Friday, October 25, 2013

Are Human Rights the Rights of Social Justice?

We've been having an ongoing debate in class about the transformative potential of human rights.  On one level, documents like the Universal Declaration of Human Rights and the Canadian Charter of Rights and Freedoms represent some universal values that almost anyone can endorse.  The Charter's protection of equality, fundamental freedoms, and life liberty and security of persons is certainly worth defending. The growth in human rights struggles is arguably grown out of three parallel movements: the civil rights revolutions that grew out of the 18th century revolutions (freedom of speech, religion etc), political rights revolutions that grew out of the 19th and early 20th century democratic revolutions, and the social rights demands that arose after World War II and arguably ended in the 1970s.

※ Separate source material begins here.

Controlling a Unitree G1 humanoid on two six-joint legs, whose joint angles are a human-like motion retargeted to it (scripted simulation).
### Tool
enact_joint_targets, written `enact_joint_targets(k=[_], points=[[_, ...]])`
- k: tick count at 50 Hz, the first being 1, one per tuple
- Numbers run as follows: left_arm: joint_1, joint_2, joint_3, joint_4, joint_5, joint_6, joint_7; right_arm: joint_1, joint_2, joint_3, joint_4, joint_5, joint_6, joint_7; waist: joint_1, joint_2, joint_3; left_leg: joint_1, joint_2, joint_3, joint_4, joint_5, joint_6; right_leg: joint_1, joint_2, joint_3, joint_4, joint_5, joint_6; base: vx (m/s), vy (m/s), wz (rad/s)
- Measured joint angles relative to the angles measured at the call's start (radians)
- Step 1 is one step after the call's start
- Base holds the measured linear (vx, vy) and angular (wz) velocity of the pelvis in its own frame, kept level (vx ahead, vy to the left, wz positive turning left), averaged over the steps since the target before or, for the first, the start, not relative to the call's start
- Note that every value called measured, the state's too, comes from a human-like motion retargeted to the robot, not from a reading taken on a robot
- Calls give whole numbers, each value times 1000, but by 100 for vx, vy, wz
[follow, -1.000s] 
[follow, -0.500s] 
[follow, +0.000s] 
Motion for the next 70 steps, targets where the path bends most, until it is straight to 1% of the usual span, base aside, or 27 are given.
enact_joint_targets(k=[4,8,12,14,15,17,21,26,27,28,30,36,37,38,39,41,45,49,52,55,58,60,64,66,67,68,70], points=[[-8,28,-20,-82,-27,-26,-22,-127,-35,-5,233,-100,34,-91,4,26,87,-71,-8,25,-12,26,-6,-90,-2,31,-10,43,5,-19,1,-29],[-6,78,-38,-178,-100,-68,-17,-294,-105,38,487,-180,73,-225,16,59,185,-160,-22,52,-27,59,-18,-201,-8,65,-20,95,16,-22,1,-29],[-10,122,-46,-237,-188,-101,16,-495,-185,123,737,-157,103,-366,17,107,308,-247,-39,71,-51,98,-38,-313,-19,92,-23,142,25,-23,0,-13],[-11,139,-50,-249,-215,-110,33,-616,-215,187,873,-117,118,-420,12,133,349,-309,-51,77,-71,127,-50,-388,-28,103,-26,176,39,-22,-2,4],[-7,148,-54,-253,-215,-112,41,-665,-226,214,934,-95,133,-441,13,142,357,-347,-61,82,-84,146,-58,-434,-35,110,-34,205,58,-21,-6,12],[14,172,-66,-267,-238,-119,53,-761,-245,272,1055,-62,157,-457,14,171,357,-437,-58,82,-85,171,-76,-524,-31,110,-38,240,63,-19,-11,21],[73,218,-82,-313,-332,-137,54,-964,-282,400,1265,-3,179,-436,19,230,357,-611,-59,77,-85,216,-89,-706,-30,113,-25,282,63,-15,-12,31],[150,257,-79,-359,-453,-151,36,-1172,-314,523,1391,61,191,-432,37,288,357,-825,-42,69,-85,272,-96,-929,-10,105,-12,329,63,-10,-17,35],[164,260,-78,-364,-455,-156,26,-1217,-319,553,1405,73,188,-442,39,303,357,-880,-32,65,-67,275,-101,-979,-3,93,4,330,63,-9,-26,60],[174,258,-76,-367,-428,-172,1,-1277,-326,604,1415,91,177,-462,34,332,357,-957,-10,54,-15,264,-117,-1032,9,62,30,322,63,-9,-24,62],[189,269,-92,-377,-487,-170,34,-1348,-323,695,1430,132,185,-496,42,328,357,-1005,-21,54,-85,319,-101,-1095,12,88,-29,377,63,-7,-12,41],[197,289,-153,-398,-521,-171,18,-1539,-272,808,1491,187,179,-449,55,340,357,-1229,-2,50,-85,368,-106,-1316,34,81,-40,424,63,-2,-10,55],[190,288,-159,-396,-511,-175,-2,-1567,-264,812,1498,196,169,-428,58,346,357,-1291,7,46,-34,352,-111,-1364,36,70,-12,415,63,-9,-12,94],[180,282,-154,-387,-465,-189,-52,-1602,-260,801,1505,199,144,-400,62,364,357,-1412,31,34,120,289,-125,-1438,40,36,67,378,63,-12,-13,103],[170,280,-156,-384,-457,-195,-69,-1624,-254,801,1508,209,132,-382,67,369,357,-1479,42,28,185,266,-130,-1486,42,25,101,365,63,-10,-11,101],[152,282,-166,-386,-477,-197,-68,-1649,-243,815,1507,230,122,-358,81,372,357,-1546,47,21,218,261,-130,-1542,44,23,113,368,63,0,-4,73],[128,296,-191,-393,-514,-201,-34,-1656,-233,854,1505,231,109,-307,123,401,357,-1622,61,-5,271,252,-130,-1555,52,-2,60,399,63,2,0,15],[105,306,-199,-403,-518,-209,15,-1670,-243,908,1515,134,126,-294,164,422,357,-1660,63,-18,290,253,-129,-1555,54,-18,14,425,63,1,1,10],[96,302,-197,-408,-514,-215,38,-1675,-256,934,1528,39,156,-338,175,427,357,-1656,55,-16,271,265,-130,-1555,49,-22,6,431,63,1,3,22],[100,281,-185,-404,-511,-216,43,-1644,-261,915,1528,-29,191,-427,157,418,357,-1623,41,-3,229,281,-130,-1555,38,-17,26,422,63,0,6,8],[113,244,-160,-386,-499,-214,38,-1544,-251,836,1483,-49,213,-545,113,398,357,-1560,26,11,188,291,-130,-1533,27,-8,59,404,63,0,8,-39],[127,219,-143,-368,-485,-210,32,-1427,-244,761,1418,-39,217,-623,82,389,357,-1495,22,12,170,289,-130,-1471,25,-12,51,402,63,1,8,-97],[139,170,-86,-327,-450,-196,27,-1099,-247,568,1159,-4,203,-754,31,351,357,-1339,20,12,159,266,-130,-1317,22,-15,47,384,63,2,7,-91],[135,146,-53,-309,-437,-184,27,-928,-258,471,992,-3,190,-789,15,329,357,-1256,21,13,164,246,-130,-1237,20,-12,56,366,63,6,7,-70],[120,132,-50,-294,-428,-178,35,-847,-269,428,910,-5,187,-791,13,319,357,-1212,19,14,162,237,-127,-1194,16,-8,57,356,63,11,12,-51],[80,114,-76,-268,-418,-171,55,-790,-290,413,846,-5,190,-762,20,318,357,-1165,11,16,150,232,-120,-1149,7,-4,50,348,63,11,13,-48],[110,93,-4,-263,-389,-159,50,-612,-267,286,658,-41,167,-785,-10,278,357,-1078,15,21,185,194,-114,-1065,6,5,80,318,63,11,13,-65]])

C.B. Macpherson argues in his powerful essay "The Problems of Human Rights in the Late Twentieth Century" that human rights, while certainly an object of transformation when tied to political struggle, are also limited by two opposing forces: the right to property and the primacy of individual rights. For Macpherson, human rights struggles are limited in liberal societies because they remove the individual from larger collective societies.  As liberal societies also value property over all other rights, there is a permanent struggle between civil, political and social rights and the economic structures that sustain the current economic system.  Given these tensions, Macpherson asks, can human rights be transformative?